Alan Reeves (born 19 November 1967) is an English football coach and former footballer.

As a player, he was a centre back who notably played in the Premier League for Wimbledon. He also played in the Football League for Norwich City, 
Gillingham, Chester City, Rochdale and Swindon Town.

He has since managed the under-23 side at AFC Wimbledon, a position he held for five years from 2014, departing in May 2019 by mutual consent.

Playing career
He was known primarily as a reliable centre half for Football League clubs, although he played FA Premier League football for four seasons with Wimbledon during the 1990s. He also played for Gillingham, Chester City, Rochdale and Swindon Town, where he spent the last eight years of his playing career before hanging up his boots in 2006, also as a player/coach, before becoming assistant manager.

Reeves served as assistant manager for Brentford, from where he left with manager Scott Fitzgerald on 10 April 2007 after the club's relegation.

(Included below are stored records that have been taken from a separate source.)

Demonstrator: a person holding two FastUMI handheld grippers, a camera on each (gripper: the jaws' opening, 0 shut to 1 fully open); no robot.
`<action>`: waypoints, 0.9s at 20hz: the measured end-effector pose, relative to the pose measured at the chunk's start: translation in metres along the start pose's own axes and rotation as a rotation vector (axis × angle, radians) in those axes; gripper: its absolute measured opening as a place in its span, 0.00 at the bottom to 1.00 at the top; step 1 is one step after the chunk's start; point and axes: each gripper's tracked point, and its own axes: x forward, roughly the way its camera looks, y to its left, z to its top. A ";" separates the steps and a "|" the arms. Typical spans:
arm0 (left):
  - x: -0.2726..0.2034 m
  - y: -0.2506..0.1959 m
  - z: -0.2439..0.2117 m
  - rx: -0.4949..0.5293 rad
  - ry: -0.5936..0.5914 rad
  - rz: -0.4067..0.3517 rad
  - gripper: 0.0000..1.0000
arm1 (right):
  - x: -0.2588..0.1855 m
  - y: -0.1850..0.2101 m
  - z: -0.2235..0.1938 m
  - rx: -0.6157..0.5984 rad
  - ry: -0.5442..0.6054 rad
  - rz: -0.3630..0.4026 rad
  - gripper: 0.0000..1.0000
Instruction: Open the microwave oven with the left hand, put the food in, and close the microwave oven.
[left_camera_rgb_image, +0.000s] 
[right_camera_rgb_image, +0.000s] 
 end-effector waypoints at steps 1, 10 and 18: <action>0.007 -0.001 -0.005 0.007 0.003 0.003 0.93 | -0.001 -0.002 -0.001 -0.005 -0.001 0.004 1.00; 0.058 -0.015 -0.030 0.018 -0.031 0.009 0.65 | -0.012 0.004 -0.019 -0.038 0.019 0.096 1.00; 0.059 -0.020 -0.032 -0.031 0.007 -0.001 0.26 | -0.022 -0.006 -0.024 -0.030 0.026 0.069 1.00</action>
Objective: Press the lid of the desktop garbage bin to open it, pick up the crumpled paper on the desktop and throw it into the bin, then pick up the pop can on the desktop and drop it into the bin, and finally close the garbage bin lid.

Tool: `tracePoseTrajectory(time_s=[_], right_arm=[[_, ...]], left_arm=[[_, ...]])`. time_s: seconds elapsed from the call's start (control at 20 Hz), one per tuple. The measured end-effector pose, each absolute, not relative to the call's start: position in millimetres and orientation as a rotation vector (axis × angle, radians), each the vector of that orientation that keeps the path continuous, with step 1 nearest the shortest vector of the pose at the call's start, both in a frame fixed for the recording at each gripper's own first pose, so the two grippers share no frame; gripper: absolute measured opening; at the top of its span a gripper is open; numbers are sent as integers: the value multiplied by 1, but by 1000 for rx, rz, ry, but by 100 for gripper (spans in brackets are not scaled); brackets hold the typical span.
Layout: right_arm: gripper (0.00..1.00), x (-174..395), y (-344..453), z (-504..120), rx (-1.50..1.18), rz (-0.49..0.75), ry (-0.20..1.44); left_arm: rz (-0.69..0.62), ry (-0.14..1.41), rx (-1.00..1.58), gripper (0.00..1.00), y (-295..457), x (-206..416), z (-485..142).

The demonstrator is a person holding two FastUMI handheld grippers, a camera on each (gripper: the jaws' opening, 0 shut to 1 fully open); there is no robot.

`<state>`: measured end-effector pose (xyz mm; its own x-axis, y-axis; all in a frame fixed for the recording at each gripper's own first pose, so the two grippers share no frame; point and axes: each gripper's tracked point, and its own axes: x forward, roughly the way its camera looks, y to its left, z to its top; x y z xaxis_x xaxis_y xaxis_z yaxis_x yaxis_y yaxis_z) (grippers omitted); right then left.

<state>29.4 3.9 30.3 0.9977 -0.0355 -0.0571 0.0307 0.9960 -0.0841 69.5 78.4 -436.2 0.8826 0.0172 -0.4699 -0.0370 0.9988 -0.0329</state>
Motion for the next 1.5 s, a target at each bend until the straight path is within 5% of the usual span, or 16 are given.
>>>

He interviewed for the vacant Crawley Town manager role in May 2007, but was unsuccessful in receiving the job, reportedly due to differences with then chairman James Moore.

Coaching career
On 19 June 2014, it was announced than Alan would become the new AFC Wimbledon Development Squad and Academy under-23 manager. After five years, he left the club by mutual consent on 14 May 2019.

Personal life
His twin brother David was also a professional footballer, most notably with Bolton Wanderers, Carlisle United and Chesterfield.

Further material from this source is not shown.